“Queer in a Legal Sense”: Come la legge sull'immigrazione degli Stati Uniti escludeva gli omosessuali e cosa c'entra la letteratura chicanx

Uno studio all'intersezione tra diritto e letteratura sui migranti LGBT negli Stati Uniti.

Nell’aprile 2026, la University of Texas Press ha pubblicato in inglese un libro del ricercatore americano José A. de la Garza Valenzuela intitolato Queer in a Legal Sense: Brown Citizenship and Other Lawful Fictions. Nel contesto della lunga storia di controversie sul controllo delle frontiere e sulla politica razziale in Nord America, questa monografia dimostra come i documenti legali abbiano plasmato la storia della regolamentazione della sessualità e della migrazione, usando un linguaggio vago per rendere impossibile l’esistenza legale dei migranti LGBT.

L’autore è professore assistente presso il Dipartimento di studi latini/latine dell’Università dell’Illinois a Urbana-Champaign. I suoi interessi di ricerca si collocano all’intersezione tra studi letterari e diritto.
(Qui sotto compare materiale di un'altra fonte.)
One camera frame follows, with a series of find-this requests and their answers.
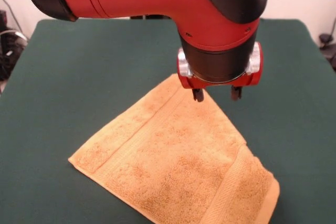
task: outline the red robot arm
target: red robot arm
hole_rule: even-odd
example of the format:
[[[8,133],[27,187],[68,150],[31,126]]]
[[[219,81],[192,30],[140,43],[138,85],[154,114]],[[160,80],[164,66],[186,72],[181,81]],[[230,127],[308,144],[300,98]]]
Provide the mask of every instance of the red robot arm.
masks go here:
[[[171,17],[182,43],[177,72],[183,87],[193,89],[199,101],[206,86],[231,84],[235,98],[240,98],[241,87],[260,79],[263,54],[255,38],[267,0],[32,1],[45,14],[69,21],[148,14]]]

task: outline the green cloth
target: green cloth
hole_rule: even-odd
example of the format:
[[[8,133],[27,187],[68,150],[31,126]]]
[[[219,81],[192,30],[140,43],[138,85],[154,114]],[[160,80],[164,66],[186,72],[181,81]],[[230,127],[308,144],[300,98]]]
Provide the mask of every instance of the green cloth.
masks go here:
[[[260,84],[208,91],[280,183],[271,223],[336,223],[336,76],[297,20],[262,20],[258,41]],[[0,98],[0,223],[150,223],[67,158],[174,73],[179,46],[171,20],[40,22]]]

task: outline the black cable
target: black cable
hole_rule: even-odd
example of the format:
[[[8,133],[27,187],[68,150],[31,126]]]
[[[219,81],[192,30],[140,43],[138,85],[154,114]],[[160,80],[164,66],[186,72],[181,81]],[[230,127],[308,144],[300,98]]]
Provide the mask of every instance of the black cable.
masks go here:
[[[5,3],[5,5],[7,5],[9,11],[11,12],[11,14],[12,14],[12,16],[14,18],[15,23],[17,24],[17,27],[19,28],[20,32],[22,33],[23,32],[22,28],[21,28],[19,22],[17,21],[16,16],[14,15],[14,12],[13,12],[11,6],[9,5],[9,3],[6,0],[2,0],[2,1]]]
[[[336,18],[334,20],[334,24],[332,26],[332,29],[331,29],[331,34],[330,35],[333,35],[334,31],[335,31],[335,27],[336,27]]]

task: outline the orange towel
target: orange towel
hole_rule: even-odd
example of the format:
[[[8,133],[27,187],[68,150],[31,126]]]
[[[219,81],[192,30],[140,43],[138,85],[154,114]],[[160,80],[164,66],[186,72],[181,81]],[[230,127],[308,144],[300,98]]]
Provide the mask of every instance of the orange towel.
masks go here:
[[[175,74],[69,161],[157,224],[268,223],[279,196],[212,98],[194,102]]]
La tesi principale di Valenzuela è costruita attorno al concetto di “finzioni legali”. Si tratta di narrazioni che emergono non dal testo delle leggi stesse, ma dalla loro interpretazione da parte di polizia, funzionari e giudici. Lo stato ha creato comodi miti sugli immigrati per giustificare deportazioni di massa e cancellare esperienze umane reali.
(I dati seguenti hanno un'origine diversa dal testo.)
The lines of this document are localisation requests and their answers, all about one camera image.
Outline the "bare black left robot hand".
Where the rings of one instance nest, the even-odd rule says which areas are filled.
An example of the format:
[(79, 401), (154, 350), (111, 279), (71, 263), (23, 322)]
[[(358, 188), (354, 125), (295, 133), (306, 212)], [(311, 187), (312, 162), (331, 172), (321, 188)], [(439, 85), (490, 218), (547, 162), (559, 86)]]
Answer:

Ad esempio, l’Immigration Act del 1917 vietava l’ingresso a persone con “inferiorità psicopatica”. In pratica, questa vaga formulazione serviva come strumento per escludere gli omosessuali. Valenzuela analizza anche casi giudiziari storici, come Boutilier v. INS nel 1967. A quel tempo, la Corte Suprema degli Stati Uniti ordinò la deportazione di un canadese che aveva vissuto in America per dieci anni, equiparando la sua omosessualità a un disturbo psicopatico.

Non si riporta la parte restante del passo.